Network Page

On this page Carat arrow pointing down

The Network page displays round-trip latencies between all nodes in your cluster. This represents the time required to transmit a packet across a network, and is highly dependent on your network topology. Use this page to determine whether your latency is appropriate for your topology pattern, and to identify nodes with unexpected latencies or connectivity issues.

To view this page, access the DB Console and click Network in the left-hand navigation.

Sort and filter network latencies

Use the Sort By menu to arrange the network matrix by locality (e.g., cloud, region, availability zone, datacenter).

Use the Filter menu to select specific nodes or localities to view.

Select Collapse Nodes to display the mean latencies of each locality, depending on how the matrix is sorted.
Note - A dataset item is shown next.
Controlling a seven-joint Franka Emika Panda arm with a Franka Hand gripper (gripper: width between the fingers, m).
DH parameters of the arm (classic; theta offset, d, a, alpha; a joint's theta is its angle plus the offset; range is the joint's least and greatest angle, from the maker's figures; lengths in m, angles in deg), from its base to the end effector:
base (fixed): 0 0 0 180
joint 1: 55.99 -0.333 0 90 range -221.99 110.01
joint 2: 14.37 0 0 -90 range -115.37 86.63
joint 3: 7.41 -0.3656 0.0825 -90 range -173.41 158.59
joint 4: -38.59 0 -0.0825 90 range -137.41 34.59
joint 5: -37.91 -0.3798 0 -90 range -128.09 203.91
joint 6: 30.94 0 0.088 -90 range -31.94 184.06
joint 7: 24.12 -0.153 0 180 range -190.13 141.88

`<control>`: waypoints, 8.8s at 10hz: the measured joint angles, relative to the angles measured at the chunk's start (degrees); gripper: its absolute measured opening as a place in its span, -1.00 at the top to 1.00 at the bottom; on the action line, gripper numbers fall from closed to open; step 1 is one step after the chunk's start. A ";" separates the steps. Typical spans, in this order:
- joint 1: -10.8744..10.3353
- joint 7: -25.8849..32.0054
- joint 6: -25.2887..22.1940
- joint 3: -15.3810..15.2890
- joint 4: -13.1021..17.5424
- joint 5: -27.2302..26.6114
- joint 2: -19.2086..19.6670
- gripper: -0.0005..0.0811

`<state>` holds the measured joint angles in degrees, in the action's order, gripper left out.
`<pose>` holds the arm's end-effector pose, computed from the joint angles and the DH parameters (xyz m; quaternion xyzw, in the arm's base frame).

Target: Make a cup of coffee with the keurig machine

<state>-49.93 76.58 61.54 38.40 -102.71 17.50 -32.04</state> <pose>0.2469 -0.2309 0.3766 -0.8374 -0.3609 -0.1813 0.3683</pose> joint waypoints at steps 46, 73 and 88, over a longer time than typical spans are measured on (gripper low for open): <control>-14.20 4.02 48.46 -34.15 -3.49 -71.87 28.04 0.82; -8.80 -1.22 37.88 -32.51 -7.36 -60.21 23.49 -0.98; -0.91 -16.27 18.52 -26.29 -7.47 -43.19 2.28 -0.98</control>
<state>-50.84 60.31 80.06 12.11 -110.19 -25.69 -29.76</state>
This is a way to quickly assess cross-regional or cross-cloud latency.

Interpret the network matrix

Each cell in the matrix displays the round-trip latency in milliseconds between two nodes in your cluster. Round-trip latency includes the return time of a packet. Latencies are color-coded by their standard deviation from the mean latency on the network: green for lower values, and blue for higher. Nodes with the lowest latency are displayed in darker green, and nodes with the highest latency are displayed in darker blue.

DB Console Network Latency matrix

Rows represent origin nodes, and columns represent destination nodes. Hover over a cell to display more details:

  • The direction of the connection marked by From and To.
  • Locality metadata for origin and destination.q
  • Round-trip latency.

The page automatically refreshes every 30 seconds to show the most recent information.

On a typical multi-region cluster, you can expect much lower latencies between nodes in the same region/availability zone. Nodes in different regions/availability zones, meanwhile, will experience higher latencies that reflect their geographical distribution.

For instance, the cluster shown above has nodes in us-west1, us-east1, and europe-west2. Latencies are highest between nodes in us-west1 and europe-west2, which span the greatest distance. This is especially clear when sorting by region or availability zone and collapsing nodes:

DB Console Network Latency collapsed nodes

No connections

Nodes that have completely lost connectivity are color-coded depending on connection status:

  • Orange with an exclamation mark indicates unknown connection state.
  • Red with a no symbol indicates Failed connection.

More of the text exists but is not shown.